● **Problem to solve**
Of all the lines below, return only those starting with the line holding "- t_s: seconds" and going on through the line holding "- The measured", exactly as written.

● **Exercise data**
====
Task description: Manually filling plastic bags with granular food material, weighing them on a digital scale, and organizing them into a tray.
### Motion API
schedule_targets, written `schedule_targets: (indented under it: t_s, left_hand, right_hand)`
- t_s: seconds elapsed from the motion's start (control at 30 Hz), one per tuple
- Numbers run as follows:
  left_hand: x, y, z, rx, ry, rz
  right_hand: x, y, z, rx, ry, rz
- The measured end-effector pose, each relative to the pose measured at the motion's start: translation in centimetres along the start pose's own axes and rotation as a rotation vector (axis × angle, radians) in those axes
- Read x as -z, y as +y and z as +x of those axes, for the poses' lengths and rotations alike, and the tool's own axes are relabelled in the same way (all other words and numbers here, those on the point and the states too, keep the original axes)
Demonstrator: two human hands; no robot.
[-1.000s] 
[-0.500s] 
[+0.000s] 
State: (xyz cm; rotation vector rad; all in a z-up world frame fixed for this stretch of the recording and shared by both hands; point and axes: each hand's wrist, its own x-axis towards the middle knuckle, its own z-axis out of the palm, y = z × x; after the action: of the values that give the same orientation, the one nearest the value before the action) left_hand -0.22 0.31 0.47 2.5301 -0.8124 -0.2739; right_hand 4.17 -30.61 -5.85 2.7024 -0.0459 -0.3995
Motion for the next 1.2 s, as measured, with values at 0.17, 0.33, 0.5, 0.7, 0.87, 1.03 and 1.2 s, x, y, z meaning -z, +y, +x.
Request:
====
● **Answer area**
- t_s: seconds elapsed from the motion's start (control at 30 Hz), one per tuple
- Numbers run as follows:
  left_hand: x, y, z, rx, ry, rz
  right_hand: x, y, z, rx, ry, rz
- The measured end-effector pose, each relative to the pose measured at the motion's start: translation in centimetres along the start pose's own axes and rotation as a rotation vector (axis × angle, radians) in those axes

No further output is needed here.